#### PROBLEM REQUIREMENTS
After locating the line that holds "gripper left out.", output it and all following lines word for word, stopping only at the end of the data.

Content starts

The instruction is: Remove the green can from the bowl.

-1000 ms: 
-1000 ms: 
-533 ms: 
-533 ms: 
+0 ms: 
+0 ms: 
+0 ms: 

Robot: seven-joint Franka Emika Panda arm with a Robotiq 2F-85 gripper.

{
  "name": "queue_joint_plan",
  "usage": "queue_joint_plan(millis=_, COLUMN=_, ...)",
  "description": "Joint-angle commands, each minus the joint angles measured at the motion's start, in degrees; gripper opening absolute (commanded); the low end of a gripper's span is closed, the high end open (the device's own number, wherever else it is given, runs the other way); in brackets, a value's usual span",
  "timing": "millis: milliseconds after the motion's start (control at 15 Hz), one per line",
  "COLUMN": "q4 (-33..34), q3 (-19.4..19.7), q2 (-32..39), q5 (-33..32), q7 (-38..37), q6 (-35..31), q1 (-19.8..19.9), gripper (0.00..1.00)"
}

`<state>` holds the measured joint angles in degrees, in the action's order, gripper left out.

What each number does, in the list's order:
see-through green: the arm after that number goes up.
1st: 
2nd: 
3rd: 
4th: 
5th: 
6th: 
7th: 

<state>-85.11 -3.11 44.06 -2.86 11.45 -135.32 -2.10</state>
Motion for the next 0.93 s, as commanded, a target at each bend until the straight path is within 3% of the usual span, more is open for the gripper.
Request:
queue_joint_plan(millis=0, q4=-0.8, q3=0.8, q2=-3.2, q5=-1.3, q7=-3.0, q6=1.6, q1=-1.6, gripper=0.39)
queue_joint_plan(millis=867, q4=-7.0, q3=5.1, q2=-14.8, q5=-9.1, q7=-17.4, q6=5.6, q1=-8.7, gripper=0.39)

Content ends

#### ANSWER SECTION
`<state>` holds the measured joint angles in degrees, in the action's order, gripper left out.

What each number does, in the list's order:
see-through green: the arm after that number goes up.
1st: 
2nd: 
3rd: 
4th: 
5th: 
6th: 
7th: 

<state>-85.11 -3.11 44.06 -2.86 11.45 -135.32 -2.10</state>
Motion for the next 0.93 s, as commanded, a target at each bend until the straight path is within 3% of the usual span, more is open for the gripper.
Request:
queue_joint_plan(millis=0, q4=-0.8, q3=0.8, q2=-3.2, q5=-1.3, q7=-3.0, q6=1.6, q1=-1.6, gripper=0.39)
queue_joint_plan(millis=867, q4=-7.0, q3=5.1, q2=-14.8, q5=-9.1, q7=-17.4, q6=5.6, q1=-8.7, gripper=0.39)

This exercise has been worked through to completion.